If you happen to be in the neighborhood you might want to drop by at the exhibition Post Natural Organisms of the European Union in Amsterdam. The small but delicate expo, curated by the good people of the Center for Post Natural History, presents eleven specimens of organisms that were intentionally altered by humans via domestication, selective breeding or genetic engineering. Think alcoholic rats, genetically modified wheat, a chihuahua, anti-malarial mosquitoes and a rib-less mouse embryo (image above).

From a nextnature perspective, the term postnatural is chosen somewhat naively, as it suggest the end of nature due to human influence: such thinking in a hard boundary between the untouched, harmonic and inherently good old nature that existed before the sinful, spoiling, perverted humans arrived on the scene and turned Nature into post-Nature, is still surprisingly salonfähig even though it resonates more with a Christian creationist notion of the sinful Adam & Eve after being kicked out of paradise than with Darwin's evolutionary insights of nature as a open-ended dynamic force that constantly changes – and in which human activity is now an important factor.
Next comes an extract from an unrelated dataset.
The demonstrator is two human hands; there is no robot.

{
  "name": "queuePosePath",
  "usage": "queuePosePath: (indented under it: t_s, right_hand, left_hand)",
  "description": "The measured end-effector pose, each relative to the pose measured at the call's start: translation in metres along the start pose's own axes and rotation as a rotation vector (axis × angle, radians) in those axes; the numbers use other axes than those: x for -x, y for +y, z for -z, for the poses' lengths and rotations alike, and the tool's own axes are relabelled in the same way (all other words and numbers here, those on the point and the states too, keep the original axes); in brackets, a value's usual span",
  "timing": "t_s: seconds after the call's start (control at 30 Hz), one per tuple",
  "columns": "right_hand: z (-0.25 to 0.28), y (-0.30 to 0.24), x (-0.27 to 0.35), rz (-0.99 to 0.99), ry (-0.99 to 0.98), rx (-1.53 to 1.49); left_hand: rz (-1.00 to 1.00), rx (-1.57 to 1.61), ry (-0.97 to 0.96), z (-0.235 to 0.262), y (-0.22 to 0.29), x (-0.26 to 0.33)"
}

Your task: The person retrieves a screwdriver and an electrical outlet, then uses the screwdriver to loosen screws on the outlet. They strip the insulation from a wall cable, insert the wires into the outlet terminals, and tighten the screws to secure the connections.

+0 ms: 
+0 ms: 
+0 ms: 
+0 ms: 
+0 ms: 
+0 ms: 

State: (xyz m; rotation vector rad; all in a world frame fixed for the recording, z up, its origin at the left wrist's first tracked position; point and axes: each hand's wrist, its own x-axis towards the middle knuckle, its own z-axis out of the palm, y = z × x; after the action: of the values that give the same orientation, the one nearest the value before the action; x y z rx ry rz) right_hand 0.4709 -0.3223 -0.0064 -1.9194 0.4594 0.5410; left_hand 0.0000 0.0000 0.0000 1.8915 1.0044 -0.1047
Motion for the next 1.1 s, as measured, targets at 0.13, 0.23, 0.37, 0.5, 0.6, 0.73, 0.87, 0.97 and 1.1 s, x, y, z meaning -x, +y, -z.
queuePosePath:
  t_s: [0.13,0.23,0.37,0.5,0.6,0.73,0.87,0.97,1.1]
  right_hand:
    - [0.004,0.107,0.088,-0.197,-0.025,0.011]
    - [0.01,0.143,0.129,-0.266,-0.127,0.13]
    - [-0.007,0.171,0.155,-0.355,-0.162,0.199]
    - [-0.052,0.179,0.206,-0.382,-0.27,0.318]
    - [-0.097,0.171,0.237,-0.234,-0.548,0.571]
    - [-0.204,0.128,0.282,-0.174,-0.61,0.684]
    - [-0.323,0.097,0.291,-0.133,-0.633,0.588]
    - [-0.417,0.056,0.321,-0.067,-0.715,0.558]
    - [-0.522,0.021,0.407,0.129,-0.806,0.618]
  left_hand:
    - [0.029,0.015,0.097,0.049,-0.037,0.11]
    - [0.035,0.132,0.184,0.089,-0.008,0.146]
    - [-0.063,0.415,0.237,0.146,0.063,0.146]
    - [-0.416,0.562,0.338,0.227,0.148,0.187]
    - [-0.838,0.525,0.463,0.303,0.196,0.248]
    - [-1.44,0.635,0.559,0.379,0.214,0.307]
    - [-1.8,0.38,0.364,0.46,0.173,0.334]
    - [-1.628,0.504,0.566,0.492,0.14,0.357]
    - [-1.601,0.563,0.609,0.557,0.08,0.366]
Besides the criticisms on terminology, the expo gives a fascinating insight in our human impact on the planet – we were here is written all over – and contributes to the shift from the question: "May we intervene in Nature?" (Answer: We have been doing this for centuries, it is in our human nature to do so) to the question: "When and How should we intervene in Nature?", which opens up the discussion on practical and ethical guidelines, methodologies, risks and opportunities.


With every specimen in the expo one could ask the question: "Does it enrich humanity and the biosphere as a whole or not?" Bring your kids! Open until 17th of September at Waag Society Amsterdam.